Introducing CS2BR - Teaching Badgers new Tricks
11-18, 15:05–16:05 (Europe/Vienna), Badeschiff

Staying under the radar and remaining undetected is one of our priorities during Red Teaming assessments. After all, we’re simulating real threat actors and want to reach our objectives without raising any suspicion. This becomes a more and more challenging task as new defences are implemented, requiring us to add new tools and techniques to our tool belt. Occasionally, though, there is a new technique that brings a broad set of features and doesn’t leave countless traces. This talk is about one such technique: beacon object files (BOFs)!

BOFs aren’t exactly the new hot stuff, as a matter of fact, they’ve been around for more than two years now. In those two years, a de-facto BOF standard has been adapted by many C2 frameworks out there. But what happens when your C2 doesn’t support it? Will you need to fall back to other, potentially less safe, alternative techniques?

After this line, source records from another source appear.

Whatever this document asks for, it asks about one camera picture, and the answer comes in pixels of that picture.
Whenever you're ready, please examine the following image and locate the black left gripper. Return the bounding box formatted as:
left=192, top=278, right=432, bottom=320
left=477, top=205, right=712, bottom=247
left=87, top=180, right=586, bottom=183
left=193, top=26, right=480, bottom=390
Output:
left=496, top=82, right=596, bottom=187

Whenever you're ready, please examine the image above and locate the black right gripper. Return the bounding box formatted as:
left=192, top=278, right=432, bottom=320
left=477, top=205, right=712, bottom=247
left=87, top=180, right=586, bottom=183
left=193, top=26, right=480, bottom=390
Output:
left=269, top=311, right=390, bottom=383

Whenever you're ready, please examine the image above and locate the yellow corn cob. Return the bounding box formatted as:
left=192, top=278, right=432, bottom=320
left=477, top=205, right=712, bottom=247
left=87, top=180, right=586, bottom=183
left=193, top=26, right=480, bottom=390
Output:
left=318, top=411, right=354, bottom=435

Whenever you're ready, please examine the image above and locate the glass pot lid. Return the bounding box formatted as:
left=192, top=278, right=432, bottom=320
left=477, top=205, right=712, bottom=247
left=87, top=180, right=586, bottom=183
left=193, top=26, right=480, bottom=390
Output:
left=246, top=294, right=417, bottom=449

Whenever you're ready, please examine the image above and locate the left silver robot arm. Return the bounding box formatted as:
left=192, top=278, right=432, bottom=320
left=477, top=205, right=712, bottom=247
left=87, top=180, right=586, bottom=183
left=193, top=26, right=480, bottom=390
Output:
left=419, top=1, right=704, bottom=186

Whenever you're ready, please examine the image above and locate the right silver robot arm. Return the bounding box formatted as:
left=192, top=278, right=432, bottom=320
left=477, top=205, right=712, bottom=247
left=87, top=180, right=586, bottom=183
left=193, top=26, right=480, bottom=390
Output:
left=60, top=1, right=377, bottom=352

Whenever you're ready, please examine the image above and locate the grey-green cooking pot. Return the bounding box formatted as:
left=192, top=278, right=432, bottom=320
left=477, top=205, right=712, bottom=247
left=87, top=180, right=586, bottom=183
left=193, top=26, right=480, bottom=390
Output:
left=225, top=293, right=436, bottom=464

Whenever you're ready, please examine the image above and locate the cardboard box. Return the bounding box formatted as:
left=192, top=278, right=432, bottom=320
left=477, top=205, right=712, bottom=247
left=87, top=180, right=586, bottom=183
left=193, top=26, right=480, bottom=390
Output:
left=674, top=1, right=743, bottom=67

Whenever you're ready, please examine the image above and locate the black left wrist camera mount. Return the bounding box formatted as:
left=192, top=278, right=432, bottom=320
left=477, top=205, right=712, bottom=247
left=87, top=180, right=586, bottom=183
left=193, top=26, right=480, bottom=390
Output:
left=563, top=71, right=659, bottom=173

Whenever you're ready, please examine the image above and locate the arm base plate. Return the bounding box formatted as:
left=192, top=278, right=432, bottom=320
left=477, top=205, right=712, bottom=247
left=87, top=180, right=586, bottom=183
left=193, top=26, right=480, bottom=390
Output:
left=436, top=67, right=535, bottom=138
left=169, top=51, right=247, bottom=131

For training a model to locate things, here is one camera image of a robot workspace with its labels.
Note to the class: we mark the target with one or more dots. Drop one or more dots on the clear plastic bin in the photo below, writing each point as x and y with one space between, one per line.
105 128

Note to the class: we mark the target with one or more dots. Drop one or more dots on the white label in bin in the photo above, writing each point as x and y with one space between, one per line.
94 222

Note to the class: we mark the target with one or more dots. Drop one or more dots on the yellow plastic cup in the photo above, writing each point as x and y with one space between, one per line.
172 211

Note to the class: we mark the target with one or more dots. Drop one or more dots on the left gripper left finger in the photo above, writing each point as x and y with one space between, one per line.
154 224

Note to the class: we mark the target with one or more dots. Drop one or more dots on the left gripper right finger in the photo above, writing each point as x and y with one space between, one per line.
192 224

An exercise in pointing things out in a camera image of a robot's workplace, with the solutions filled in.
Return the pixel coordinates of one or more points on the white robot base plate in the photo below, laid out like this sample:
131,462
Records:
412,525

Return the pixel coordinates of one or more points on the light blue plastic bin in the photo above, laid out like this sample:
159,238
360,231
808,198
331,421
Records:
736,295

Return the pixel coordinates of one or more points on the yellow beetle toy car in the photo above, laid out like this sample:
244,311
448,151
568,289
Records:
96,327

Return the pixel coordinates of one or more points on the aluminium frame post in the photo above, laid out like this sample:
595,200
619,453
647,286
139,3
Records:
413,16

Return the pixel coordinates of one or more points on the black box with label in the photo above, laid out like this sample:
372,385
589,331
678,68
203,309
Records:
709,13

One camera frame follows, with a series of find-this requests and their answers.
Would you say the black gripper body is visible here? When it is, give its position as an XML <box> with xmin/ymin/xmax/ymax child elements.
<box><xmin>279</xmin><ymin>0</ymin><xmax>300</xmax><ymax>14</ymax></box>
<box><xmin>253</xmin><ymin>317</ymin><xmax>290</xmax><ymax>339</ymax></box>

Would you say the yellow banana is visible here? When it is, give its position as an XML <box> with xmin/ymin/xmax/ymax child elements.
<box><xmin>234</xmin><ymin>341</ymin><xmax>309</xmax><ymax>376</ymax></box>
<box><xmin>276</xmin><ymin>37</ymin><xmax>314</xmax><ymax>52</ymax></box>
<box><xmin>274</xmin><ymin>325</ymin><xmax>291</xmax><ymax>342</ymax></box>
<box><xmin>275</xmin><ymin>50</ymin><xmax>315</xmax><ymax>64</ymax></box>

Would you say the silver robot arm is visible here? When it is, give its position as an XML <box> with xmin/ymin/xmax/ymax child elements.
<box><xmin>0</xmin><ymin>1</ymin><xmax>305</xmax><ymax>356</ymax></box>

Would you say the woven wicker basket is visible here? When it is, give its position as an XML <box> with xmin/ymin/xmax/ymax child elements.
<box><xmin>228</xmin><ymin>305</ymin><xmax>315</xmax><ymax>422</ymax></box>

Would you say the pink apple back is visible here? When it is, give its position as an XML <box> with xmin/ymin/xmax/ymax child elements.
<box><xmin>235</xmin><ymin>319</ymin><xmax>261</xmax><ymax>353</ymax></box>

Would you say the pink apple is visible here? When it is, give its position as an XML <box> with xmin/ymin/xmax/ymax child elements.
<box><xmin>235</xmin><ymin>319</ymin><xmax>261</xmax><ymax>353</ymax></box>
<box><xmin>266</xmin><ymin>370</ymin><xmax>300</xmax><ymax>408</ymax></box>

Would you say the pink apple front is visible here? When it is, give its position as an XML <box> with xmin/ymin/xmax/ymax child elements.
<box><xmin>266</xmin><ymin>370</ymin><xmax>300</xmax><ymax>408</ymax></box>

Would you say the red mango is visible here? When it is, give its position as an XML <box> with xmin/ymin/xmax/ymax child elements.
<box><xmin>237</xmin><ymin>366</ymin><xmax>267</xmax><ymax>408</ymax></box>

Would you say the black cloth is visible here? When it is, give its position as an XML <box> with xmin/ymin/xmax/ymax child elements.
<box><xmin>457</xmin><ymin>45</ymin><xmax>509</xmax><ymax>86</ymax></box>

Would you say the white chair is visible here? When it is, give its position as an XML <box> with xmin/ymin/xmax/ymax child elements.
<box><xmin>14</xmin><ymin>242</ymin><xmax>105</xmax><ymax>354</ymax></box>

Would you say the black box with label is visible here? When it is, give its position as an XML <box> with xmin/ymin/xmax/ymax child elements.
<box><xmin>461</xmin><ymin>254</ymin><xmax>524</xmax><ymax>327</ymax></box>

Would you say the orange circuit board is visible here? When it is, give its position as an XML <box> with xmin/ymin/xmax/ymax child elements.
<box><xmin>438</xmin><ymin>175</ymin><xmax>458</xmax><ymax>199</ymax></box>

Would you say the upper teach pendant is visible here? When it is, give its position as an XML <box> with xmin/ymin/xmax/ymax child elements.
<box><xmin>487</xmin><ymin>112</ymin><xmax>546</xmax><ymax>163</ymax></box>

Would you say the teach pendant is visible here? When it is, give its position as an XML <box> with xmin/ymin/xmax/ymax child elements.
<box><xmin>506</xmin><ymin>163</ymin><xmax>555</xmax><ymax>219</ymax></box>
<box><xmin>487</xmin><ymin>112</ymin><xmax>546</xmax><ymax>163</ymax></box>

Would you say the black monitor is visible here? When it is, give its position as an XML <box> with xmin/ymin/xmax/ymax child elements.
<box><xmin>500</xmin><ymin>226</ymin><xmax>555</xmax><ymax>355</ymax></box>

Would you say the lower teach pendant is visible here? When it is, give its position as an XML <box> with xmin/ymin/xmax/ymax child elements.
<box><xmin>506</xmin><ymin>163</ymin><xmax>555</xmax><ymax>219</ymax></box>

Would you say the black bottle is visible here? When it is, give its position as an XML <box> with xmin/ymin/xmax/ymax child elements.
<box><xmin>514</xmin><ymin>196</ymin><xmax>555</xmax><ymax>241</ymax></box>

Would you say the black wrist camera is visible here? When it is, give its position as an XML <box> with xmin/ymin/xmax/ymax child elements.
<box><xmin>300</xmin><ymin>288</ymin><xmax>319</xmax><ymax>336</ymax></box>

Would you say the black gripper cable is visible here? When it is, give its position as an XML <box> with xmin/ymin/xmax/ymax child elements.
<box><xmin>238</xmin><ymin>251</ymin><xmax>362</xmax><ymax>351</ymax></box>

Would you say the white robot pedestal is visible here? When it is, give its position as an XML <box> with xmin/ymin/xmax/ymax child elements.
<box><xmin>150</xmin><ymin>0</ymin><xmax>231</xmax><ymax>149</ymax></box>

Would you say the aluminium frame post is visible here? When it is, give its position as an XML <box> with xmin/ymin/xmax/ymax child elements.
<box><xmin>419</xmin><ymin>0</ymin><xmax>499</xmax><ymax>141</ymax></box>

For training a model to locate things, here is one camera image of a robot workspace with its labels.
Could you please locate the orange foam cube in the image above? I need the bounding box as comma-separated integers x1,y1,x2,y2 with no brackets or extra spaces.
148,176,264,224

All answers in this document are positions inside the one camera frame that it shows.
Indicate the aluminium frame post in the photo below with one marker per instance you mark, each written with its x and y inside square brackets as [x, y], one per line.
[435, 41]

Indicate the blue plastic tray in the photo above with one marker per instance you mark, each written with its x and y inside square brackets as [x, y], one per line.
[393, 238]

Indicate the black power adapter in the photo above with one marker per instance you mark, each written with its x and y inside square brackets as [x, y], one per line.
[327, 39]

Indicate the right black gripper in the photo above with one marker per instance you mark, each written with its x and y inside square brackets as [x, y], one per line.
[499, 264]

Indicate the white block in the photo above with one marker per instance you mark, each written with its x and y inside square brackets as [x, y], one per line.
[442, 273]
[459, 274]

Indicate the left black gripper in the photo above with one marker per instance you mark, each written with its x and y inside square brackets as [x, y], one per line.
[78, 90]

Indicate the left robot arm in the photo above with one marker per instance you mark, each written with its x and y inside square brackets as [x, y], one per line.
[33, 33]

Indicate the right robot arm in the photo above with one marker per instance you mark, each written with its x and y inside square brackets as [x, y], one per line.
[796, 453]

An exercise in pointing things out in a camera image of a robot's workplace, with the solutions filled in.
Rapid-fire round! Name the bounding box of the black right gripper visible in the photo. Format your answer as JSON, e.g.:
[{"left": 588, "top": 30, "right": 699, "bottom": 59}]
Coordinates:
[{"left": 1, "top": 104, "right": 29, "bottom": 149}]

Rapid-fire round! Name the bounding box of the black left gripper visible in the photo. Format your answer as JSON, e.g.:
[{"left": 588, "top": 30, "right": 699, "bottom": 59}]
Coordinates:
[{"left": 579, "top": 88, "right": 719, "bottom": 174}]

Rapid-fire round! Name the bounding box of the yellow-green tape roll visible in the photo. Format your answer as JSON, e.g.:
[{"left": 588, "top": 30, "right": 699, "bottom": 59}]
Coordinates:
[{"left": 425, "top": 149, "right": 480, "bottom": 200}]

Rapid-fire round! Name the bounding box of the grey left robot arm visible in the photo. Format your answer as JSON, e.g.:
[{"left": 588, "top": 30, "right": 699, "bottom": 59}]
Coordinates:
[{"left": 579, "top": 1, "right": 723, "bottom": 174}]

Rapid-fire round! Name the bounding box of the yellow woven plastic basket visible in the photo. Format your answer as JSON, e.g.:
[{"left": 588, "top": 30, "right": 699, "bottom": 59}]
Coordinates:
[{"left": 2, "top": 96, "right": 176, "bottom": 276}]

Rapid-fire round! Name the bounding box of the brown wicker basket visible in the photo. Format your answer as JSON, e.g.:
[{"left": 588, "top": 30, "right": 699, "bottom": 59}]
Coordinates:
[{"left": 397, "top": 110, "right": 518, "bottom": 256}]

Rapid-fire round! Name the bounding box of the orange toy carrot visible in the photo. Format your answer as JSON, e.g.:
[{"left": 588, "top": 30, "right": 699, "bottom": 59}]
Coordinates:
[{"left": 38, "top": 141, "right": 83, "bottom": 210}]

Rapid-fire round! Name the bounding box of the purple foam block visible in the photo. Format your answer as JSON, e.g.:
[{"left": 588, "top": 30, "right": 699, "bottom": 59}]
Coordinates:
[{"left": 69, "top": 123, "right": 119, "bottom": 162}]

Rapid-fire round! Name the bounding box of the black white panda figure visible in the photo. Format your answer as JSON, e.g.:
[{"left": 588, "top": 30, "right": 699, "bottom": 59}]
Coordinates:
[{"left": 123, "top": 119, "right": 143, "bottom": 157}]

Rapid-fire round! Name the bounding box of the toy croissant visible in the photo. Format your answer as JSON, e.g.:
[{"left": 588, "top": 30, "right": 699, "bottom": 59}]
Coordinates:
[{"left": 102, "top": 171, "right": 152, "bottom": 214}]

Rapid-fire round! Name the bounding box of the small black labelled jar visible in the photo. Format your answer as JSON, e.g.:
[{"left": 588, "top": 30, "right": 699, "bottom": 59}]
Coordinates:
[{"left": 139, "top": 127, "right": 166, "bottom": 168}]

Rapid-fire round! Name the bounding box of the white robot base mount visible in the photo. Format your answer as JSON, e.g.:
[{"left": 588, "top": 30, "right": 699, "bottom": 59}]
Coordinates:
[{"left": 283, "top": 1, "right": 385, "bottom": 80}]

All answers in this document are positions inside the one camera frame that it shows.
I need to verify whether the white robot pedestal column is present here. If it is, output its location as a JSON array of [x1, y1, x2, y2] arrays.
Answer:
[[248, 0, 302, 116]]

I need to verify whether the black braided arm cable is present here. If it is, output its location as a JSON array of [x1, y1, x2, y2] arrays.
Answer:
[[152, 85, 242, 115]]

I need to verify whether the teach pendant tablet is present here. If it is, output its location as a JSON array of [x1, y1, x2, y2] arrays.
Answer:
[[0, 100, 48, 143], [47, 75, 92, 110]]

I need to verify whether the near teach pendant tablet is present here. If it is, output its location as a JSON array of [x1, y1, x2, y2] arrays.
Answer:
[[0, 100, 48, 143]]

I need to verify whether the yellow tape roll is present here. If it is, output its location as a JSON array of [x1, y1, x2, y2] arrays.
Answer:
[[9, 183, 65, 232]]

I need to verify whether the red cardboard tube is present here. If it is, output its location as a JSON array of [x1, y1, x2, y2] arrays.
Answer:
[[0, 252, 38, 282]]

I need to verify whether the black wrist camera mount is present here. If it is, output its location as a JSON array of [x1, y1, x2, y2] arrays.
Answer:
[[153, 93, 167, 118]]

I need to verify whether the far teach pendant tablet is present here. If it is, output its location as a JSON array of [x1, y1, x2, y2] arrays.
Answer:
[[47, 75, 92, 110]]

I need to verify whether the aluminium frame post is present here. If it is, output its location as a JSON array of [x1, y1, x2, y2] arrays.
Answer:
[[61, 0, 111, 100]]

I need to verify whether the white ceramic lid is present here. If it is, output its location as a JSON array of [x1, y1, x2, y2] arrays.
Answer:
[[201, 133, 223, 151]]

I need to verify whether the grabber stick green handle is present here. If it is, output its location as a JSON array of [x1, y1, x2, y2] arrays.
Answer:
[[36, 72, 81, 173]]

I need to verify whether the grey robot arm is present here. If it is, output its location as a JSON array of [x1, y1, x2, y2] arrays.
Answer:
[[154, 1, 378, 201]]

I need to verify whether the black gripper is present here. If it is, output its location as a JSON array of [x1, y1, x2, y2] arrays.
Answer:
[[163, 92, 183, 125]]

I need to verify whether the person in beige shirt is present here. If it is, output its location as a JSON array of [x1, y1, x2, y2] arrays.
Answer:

That’s a problem we faced and decided to solve when we worked with Brute Ratel C4, which doesn’t support Cobalt Strike’s de-facto BOF standard API. In this talk, we’ll dig deep into the COFF format, show how the Cobalt-Strike de-facto standard is incompatible with Brute Ratel’s and how we established full compatibility between the two. A tool that automates this task and a blog post series about it will be released, accompanying the talk.


The presentation is divided into four sections:

I. Intro: About C2s and BOFs: First we’ll make sure that everyone is on the same page by briefly discussing C2 frameworks (esp. CS and BR) and BOFs (esp. the format and why they’re useful).

II. BOF APIs: Not exactly best practice: In this section we’ll show that there is a de-facto standard to BOF APIs and how that standard isn’t compatible with Brute Ratel’s BOF API, resulting in a conceptual incompatibility between the two. Then we’ll show how others solved related problem in the past (e.g. TrustedSec’s COFFLoader) and how we can adopt and improve upon their approach.

III. Making it work: Sources & binaries: This section discusses two approaches we worked through to solve the problem at hand. The first approach we present is based on the idea that we can patch any BOF’s source code and make it include a compatibility layer. Then. we point out the advantages and disadvantages of this approach. The second approach addresses a shortcoming of the first approach and aims to patch compiled, binary BOFs instead of source code. We’ll show how we proceeded there and how and why we failed there.

IV. Where to go from here: At this point we’re summing up the talk and drawing conclusions. We’ll briefly go into the exact problem statement, how we approached it and how far we got. Eventually, we point out that (with some constraints), we managed to work out a workflow to finally (and semi-automatically) make CS BOFs work in BR.

Patrick has worked for several years in the offensive security sector. With his current role as Red Team Lead at NVISO ARES (Adversarial Risk Emulation & Simulation) he is taking care of high profile Red Teams and Tiber Assessments while also leading the exposure activities.

Additionally, he also likes to get his hands dirty with creating sophisticated spear phishing campaigns and improving the Red Team's life by maintaining open-source methodology and tooling.